Réflexion sur le mouvement des « gilets jaunes »

Le mouvement des gilets jaunes divise dans nos cercles, par son interclassisme qui permet à différentes franges de petits patrons et de réacs en tous genres de s’exprimer sur les barrages. Pourtant, cette vague semble bien plus importante qu’un simple mouvement sectoriel sur le prix de l’essence. Quelques appels circulent pour rejoindre le cortège des gilets jaunes samedi place de la Concorde.

Le mouvement des gilets jaunes laisse perplexe et divise au sein des forces progressistes et révolutionnaires.

La journée du 17 novembre aura conforté celles et ceux qui y voient un mouvement régressif et quasi contre révolutionnaire, avec de multiples actes racistes, sexistes et homophobes.

Elle aura aussi conforté celles et ceux qui, au sein de la gauche radicale, y voient une chance de convaincre de nouvelles personnes de la nécessité de mettre nos forces en commun pour renverser un pouvoir qui ne sert que ses intérêts et celui des plus riches.

Face à ce constat et cette division des forces anti-racistes et anticapitalistes, nous ne voyons qu’une parade : laisser chacun.e choisir son rapport à ce mouvement, sans critiquer celleux qui auront fait d’autres choix.

Une chose nous apparaît clairement : ce mouvement est particulièrement complexe et protéiforme.
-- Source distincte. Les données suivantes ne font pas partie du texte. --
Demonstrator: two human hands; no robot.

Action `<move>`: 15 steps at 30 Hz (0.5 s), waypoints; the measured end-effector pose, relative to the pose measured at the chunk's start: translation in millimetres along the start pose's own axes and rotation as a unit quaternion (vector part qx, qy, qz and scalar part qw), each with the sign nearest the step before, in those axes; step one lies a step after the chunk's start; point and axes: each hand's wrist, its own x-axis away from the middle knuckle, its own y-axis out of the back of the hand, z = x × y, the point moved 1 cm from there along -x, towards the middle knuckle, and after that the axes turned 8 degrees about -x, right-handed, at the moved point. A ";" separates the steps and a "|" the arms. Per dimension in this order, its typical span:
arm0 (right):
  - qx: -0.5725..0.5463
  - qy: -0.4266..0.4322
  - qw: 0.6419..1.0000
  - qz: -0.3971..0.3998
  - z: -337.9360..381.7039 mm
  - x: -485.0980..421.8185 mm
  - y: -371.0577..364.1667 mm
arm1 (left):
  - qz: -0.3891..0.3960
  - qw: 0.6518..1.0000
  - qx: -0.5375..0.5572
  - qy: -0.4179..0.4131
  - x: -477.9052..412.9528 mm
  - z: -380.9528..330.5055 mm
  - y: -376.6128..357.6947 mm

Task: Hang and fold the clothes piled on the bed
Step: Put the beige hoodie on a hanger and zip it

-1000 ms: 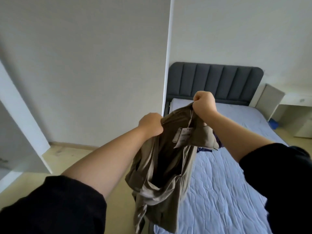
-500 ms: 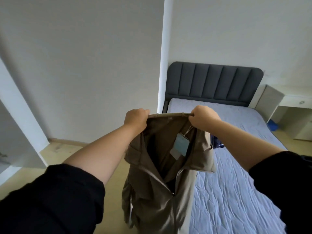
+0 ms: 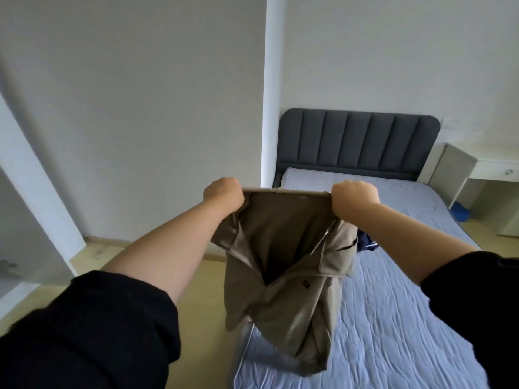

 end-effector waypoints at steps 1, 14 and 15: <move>0.001 -0.002 1.000 0.001 1.1 -0.3 -0.2 | 0.031 0.999 0.027 0.025 -2.6 0.9 0.3; -0.015 -0.101 0.990 0.093 7.5 -20.5 -10.3 | 0.161 0.880 0.400 0.202 -14.3 6.2 -12.6; -0.018 -0.109 0.987 0.113 7.7 -20.9 -9.4 | 0.163 0.865 0.426 0.209 -13.2 5.8 -13.0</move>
D’un collectif à l’autre, les logiques et dynamiques semblent bien différentes. C’est aussi un mouvement qui évolue de jour en jour, et fait émerger une lame de fond qui couvait depuis longtemps dans la société.

Pour cette raison, nous pensons qu’il serait une erreur stratégique de laisser le terrain du prochain rassemblement vide de toute force antiraciste.
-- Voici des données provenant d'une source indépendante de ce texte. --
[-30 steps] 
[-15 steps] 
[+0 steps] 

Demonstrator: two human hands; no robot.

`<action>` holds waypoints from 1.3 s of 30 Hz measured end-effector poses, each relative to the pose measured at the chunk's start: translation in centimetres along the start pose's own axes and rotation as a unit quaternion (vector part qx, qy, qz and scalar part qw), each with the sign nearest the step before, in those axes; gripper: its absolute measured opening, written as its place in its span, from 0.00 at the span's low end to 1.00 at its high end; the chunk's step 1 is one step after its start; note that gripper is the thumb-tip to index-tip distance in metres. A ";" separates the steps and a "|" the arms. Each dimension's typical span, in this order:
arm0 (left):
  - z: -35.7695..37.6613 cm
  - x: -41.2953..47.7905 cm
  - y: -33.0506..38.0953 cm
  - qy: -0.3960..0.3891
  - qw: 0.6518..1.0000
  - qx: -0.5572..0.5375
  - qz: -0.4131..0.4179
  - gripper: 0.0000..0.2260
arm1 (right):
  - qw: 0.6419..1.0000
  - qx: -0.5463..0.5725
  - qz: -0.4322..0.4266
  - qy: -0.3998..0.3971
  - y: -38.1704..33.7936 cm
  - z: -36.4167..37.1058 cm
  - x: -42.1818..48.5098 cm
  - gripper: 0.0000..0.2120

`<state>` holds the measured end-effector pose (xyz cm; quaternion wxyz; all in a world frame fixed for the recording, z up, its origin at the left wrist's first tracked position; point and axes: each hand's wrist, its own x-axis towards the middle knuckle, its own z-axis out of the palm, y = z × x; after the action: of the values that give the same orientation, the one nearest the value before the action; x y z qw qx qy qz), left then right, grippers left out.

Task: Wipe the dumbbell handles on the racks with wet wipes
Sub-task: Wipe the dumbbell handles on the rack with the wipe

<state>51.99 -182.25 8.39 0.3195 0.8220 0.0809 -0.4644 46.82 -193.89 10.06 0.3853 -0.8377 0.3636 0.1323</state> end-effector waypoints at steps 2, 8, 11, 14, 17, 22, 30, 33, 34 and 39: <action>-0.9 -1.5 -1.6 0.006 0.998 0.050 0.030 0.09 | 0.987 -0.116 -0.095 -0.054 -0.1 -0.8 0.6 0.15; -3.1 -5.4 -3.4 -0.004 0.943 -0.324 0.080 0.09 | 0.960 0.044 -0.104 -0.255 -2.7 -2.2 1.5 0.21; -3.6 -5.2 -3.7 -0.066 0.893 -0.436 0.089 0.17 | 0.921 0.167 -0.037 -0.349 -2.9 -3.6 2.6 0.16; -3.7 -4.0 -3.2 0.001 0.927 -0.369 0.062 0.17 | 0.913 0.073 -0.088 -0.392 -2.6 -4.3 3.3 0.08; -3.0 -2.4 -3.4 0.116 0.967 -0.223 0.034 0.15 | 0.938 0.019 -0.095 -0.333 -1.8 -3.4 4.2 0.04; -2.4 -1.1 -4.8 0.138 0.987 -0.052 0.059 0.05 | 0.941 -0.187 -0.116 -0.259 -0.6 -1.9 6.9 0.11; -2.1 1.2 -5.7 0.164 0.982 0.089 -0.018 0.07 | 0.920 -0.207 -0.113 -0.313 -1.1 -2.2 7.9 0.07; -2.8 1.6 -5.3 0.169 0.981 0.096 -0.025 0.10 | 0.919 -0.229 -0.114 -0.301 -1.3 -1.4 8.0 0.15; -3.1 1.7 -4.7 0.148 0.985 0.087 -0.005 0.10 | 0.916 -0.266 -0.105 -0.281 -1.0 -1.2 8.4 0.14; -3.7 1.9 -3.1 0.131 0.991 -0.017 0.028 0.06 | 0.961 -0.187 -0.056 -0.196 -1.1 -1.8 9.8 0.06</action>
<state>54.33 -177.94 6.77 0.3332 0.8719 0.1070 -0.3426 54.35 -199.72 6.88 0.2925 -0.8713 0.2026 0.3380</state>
Nous ne doutons pas que samedi 24 novembre, certaines personnes isolées profiteront de l’effet de foule pour déverser leur haine de l’autre (le noir, l’arabe, l’homo…). Il sera alors important d’intervenir par la parole, et par les actes s’il le faut (en cas de danger physique pour une personne). Car sans cette riposte, le flot de haine pourrait grossir d’heure en heure, de jour en jour.

Nous devons accepter, et promouvoir, la diversité des profils, des méthodes et des objectifs de la lutte. Comme ce fut le cas dans le cortège de tête, où les syndicalistes sont venus se mêler aux retraité.es, aux lycéen.nes et aux chômeur.se.s

Mais, en ces temps particulièrement dangereux face au danger fasciste (Brésil, Italie, USA), nous nous devons de combattre cette peste brune sur le terrain et dans les luttes. Celle des gilets jaunes est particulièrement complexe et difficile à cerner. C’est d’autant plus important d’y être présent.es.
Nous ne ferons reculer l’extrême-droite qu’en remportant des batailles sociales contre un pouvoir aux abois détesté par le plus grand nombre.